- ACTIVITY
Going from the top of the data below, give again each line through the one containing "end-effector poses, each", both ends kept.

- PROVIDED DATA
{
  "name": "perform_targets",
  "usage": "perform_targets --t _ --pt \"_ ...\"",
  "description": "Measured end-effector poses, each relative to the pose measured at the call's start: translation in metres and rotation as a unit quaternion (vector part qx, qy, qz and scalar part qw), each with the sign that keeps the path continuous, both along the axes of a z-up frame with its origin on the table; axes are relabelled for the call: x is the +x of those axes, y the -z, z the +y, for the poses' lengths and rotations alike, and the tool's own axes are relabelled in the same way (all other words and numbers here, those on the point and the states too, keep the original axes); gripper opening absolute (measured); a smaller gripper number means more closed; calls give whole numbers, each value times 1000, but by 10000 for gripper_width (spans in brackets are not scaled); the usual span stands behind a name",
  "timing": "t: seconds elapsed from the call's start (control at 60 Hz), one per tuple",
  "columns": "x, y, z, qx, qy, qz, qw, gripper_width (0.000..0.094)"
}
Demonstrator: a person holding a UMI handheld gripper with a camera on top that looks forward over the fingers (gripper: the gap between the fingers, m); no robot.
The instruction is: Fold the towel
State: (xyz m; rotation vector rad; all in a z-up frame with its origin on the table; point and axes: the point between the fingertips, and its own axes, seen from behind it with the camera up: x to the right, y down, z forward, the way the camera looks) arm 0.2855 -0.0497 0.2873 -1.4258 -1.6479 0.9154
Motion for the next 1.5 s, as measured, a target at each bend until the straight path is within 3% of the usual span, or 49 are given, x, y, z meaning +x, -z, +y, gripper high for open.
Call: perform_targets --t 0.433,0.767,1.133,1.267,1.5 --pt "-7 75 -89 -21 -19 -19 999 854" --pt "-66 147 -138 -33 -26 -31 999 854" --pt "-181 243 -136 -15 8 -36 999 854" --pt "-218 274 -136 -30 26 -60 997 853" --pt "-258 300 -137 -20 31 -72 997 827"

- RESPONSE AREA
{
  "name": "perform_targets",
  "usage": "perform_targets --t _ --pt \"_ ...\"",
  "description": "Measured end-effector poses, each relative to the pose measured at the call's start: translation in metres and rotation as a unit quaternion (vector part qx, qy, qz and scalar part qw), each with the sign that keeps the path continuous, both along the axes of a z-up frame with its origin on the table; axes are relabelled for the call: x is the +x of those axes, y the -z, z the +y, for the poses' lengths and rotations alike, and the tool's own axes are relabelled in the same way (all other words and numbers here, those on the point and the states too, keep the original axes); gripper opening absolute (measured); a smaller gripper number means more closed; calls give whole numbers, each value times 1000, but by 10000 for gripper_width (spans in brackets are not scaled); the usual span stands behind a name",

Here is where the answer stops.